Entries taken from a collection
_ _ _ _

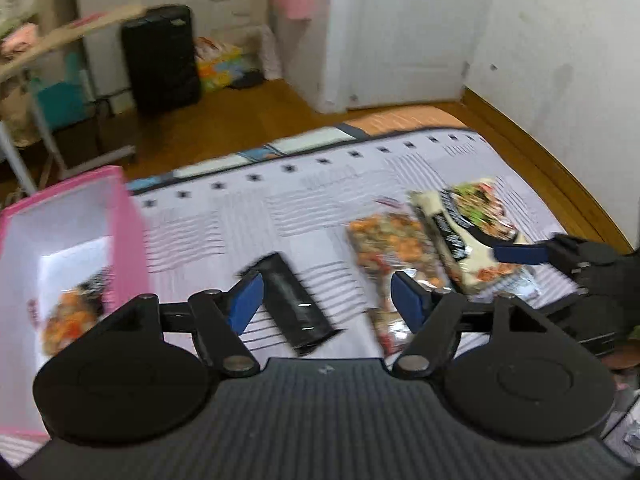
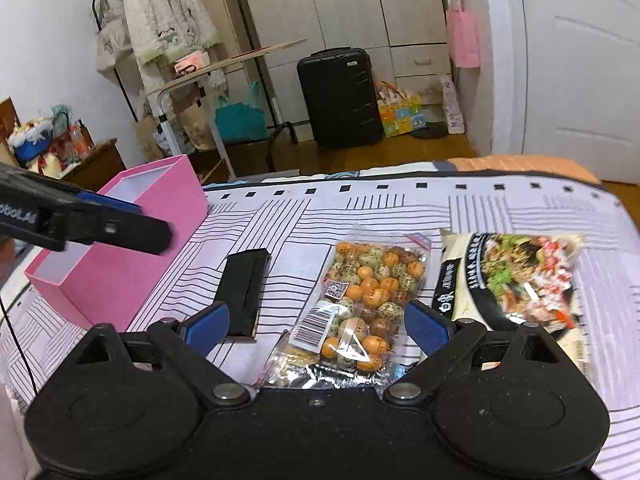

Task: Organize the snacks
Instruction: 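Move the left tool to the second clear peanut bag and grasp it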

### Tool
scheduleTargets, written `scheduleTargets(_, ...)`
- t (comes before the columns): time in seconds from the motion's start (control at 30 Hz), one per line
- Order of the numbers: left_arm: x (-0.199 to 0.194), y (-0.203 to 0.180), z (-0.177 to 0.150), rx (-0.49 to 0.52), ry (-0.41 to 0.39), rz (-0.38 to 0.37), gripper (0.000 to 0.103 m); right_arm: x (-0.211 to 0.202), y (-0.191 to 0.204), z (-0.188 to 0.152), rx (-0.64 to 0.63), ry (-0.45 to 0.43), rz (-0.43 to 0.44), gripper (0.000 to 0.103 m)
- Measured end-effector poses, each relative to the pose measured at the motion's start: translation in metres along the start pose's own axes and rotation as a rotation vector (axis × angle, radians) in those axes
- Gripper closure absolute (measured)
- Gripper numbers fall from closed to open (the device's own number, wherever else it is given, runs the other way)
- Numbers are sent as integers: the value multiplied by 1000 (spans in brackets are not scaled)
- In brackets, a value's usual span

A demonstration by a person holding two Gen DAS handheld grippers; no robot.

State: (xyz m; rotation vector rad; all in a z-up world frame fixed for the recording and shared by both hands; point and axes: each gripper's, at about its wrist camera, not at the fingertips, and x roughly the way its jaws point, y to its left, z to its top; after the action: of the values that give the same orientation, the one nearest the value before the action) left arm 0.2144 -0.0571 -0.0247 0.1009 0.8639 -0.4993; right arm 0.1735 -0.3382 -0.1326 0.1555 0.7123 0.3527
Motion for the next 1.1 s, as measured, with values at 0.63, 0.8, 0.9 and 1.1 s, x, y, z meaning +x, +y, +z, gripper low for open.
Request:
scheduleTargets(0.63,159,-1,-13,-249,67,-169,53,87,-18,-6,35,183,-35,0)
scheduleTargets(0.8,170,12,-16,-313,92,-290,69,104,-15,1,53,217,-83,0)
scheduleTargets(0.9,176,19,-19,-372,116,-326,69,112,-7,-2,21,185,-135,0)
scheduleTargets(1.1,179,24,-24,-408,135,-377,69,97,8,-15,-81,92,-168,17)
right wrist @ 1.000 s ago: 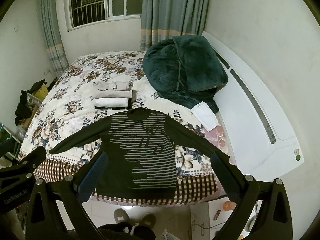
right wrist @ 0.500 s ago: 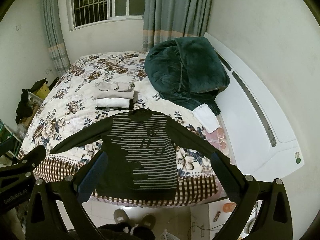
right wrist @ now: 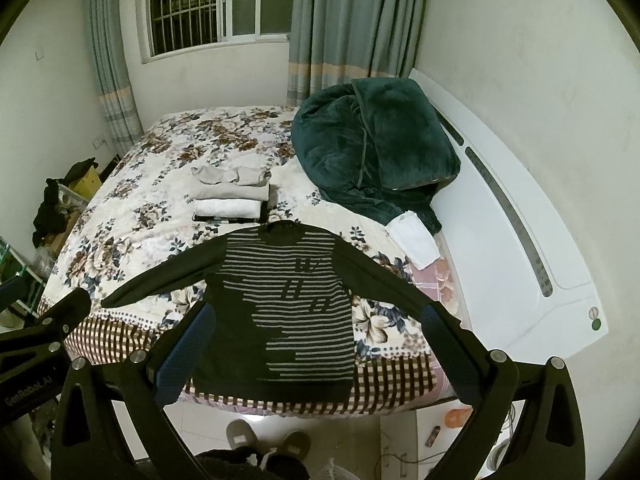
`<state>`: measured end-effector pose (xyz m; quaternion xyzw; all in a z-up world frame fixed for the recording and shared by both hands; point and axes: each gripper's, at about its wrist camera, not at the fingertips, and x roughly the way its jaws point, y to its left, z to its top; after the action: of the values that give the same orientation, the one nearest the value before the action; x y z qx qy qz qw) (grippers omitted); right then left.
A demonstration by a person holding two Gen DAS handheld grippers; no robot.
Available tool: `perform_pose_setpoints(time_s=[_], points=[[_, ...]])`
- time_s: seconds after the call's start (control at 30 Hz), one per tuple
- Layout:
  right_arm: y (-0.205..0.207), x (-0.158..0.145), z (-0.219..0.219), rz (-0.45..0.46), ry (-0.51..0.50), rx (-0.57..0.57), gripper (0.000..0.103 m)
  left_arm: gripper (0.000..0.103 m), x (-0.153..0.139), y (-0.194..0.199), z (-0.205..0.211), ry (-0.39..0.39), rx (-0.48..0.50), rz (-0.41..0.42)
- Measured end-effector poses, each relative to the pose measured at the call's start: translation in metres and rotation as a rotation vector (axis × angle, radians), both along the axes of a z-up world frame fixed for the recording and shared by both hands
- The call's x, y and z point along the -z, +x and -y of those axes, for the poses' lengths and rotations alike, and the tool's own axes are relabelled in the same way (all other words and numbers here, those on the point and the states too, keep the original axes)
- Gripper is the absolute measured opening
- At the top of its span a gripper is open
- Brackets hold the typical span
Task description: Fold small clothes
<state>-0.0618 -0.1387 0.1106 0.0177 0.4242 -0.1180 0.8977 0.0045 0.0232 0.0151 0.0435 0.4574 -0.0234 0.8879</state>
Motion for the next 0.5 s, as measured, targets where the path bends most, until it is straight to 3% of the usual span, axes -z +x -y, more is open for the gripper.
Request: perform_pose_setpoints(time_s=[0.23, 0.37, 0.5], points=[[0.017, 0.02, 0.013, -0.01, 0.053, 0.015, 0.103, 0.103, 0.013, 0.027, -0.012, -0.041, -0.061, 0.021], [0.043, 0.073, 0.032, -0.068, 0.105, 0.03, 0.103, 0.103, 0.052, 0.055, -0.03, 0.006, -0.173, 0.02], [0.078, 0.135, 0.042, -0.155, 0.162, 0.038, 0.103, 0.103, 0.102, 0.085, -0.06, 0.059, -0.282, -0.043]])
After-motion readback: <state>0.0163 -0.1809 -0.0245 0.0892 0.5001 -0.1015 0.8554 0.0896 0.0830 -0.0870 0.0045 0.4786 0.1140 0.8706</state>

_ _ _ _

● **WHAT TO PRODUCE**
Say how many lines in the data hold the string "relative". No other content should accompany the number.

● **ANSWER SECTION**
2